If I sigh over this, it is because I have read the accounts of earlier tourists, who used to cross from Burano by gondola and walk alone on the pestilential island, musing on the fate of civilizations in the mood of Shelley's "Ozymandias." That is how Torcello should be seen. But now to the melancholy of its widowed Cathedral and orphaned daughter-church, Santa Fosca, a new, modern element has been added -- the melancholy of desecration and of the tomb's solitude invaded. All sacred spots today possess this freshened sadness. A double "Never more" echoes over the tomb of Theodoric at Ravenna, the temple at Sunium, where Byron carved his name. Not being sacred, Venice is happily free from these gloomy reverberations. But once you embark on the lagoons, it is another matter; the voices of guides and of other touristic parties become suddenly insupportable.

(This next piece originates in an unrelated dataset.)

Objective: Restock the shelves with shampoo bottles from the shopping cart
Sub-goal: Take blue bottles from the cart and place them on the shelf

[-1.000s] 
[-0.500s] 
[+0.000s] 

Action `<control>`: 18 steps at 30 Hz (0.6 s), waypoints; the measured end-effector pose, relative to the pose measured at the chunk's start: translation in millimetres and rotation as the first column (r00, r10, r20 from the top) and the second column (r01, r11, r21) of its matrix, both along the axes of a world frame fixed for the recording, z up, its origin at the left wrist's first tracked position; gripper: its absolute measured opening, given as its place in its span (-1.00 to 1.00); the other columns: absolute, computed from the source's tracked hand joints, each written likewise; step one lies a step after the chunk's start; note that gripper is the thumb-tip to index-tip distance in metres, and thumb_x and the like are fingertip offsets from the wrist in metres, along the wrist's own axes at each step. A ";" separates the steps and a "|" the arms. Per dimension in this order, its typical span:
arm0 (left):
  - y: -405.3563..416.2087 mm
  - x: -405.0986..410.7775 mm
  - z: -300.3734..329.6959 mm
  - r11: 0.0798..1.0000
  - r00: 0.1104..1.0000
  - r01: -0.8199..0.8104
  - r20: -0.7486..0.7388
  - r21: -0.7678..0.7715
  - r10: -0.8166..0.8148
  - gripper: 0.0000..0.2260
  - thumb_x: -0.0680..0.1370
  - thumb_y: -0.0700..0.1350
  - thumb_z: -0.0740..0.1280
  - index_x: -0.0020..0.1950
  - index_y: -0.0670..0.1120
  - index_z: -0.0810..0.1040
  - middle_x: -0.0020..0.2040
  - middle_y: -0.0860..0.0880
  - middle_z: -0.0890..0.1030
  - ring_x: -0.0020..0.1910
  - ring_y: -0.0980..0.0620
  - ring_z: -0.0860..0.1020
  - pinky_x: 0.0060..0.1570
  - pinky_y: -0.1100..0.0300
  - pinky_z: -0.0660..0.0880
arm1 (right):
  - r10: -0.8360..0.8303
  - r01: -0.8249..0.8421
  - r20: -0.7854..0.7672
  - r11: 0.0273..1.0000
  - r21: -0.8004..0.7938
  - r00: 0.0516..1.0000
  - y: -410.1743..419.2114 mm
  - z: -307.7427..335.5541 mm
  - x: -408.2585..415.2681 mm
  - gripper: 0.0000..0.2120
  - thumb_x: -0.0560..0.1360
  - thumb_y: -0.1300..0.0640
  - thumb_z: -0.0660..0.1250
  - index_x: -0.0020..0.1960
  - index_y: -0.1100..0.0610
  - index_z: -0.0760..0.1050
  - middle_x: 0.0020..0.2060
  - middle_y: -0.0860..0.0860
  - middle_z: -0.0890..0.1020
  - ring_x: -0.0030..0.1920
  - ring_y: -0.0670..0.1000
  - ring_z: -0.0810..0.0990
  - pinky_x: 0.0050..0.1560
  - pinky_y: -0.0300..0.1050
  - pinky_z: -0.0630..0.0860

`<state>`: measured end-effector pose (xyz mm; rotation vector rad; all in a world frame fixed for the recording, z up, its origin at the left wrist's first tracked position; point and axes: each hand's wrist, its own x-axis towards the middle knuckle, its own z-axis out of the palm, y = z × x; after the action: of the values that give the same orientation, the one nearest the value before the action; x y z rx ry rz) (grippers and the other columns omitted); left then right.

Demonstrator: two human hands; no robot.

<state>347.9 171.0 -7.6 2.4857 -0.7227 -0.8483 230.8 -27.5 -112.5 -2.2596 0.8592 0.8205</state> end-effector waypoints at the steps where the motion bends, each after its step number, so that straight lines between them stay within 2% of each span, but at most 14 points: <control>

It is still possible, however, to go the old way to Torcello, taking the Murano-Burano vaporetto from the Fondamenta Nuova, lunching at Burano, and continuing by gondola to the sluggish canals and reedy landing-place of Torcello. If you dally in Burano long enough, you will miss the Harry's Bar parties, who will be on their way back to Venice, and there will only be the souvenir-vendors and the postcard people and the lace-women and the custodians, lined up to speak to you in a babel of tongues.
Burano is "a characteristic fishing center," the touring club guide book says. Its specialty is lace, and the thing to do, people tell you, is to go after lunch (in a "characteristic" restaurant, a sort of billiard parlor specializing in sea food and hung with genre studies acquired by the proprietor from artist patrons) to see the lace made in the Scuola dei Merletti down the street.
Burano is a good approach to Torcello, for one is going, by stages, backward in time. Venice is an eternal present; Burano is the nineteenth century, operatic, vivid, with ragged colored sails in the canals, nets being mended, roasting squash, emerald-green water, and yellow and white and red houses. You step off the vaporetto straight into an old-fashioned opera setting, with a cast of characters and a chorus provided by the local trades; there is even a villainess in the wings, the "Contessa Margherita," a contralto part, who will arrive from Venice in her laces and silks. The poverty of Burano is the "happy poverty" dear to the nineteenth century: rags and sunlight and an artist with a flowing necktie sketching the scene.